Ragusa/Dubrovnik in History
The fortress city featured in the picture at the top of my home page has been recently featured in the popular television series Games of Thrones.  Historically an independent city-state in the Adriatic Sea, then later part of the Venetian Empire of Medieval and early modern Europe, Ragusa anchors the southern part of the Adriatic region of Dalmatia, and became Dubrovnik with the creation of the Kingdom of Yugoslavia after World War I.

When my maternal grandparents left Dalmatia for America at the end of the 19th century, this region was part of the Austro-Hungarian Empire.  My grandfather Marco Tomasevic came from a town near Ragusa, which dates from the 7th century AD, while my grandmother Maria Skorlic was born on a small island near the northern Dalmatian city of Zadar, which dates back to the 4th century BC.

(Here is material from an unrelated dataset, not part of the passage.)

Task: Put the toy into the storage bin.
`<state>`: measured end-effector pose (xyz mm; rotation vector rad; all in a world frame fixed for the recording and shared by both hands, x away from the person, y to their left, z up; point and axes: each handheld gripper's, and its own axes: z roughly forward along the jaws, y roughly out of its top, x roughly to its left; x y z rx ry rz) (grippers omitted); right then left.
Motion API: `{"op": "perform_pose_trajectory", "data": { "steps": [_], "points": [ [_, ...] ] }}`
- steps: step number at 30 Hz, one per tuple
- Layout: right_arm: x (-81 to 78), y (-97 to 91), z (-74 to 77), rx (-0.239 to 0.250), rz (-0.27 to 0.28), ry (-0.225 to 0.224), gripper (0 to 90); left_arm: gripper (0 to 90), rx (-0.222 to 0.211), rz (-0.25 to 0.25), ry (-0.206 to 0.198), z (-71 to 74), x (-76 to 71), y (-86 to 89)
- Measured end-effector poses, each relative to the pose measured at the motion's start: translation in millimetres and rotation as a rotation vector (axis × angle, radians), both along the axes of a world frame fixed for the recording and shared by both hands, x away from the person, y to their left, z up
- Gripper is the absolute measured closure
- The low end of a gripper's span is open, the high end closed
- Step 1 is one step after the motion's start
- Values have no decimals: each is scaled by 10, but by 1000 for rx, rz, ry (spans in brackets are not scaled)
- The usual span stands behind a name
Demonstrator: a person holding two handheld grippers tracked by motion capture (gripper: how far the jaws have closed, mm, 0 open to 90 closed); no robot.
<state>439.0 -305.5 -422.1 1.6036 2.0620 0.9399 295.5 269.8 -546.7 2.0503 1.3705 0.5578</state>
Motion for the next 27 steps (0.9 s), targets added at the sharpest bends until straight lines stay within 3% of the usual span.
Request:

Both Marco and Maria would arrive in San Diego at the beginning of the 20th century, where Marco would become a successful businessman and president of the downtown San Diego Restaurant Owners Association.  Marco and Maria would eventually move to the neighborhood of Kensington in San Diego, where in the early 1950s they built a home overlooking Mission Valley and Mission San Diego de Alcala on land that had been owned until the early 1880s by the descendants of Santiago Arguello.

Northern New Spain
The earliest records that I have of my paternal ancestors come from the northern frontier outposts of the Viceroyalty of New Spain.  Jose Dario Arguello was born in Queretaro, New Spain, some 130 miles north of Mexico City, in the early 1750s.  As a young man he joined the Spanish army as a soldier, and rose in the ranks to serve as a sergeant at the presidios of Altar, Pimeria Alta (Sonora) and Tubac (picture below right) , some 50 miles south of Tucson.  At Altar he married Maria Ygnacia Moraga, the daughter of the Spanish officer Jose Joaquin Moraga in 1781.

After Jose Dario’s promotion to Alferez (sub-lieutenant), they then traveled overland with other colonist and soldiers to Alta California, where on September 4, 1781 Lt. Arguello was present, and recorded the distribution of lands to the first pobladores (settlers) of El pueblo de Nuestra Senora La Reina de los Angeles de Porciuncula, aka Los Angeles.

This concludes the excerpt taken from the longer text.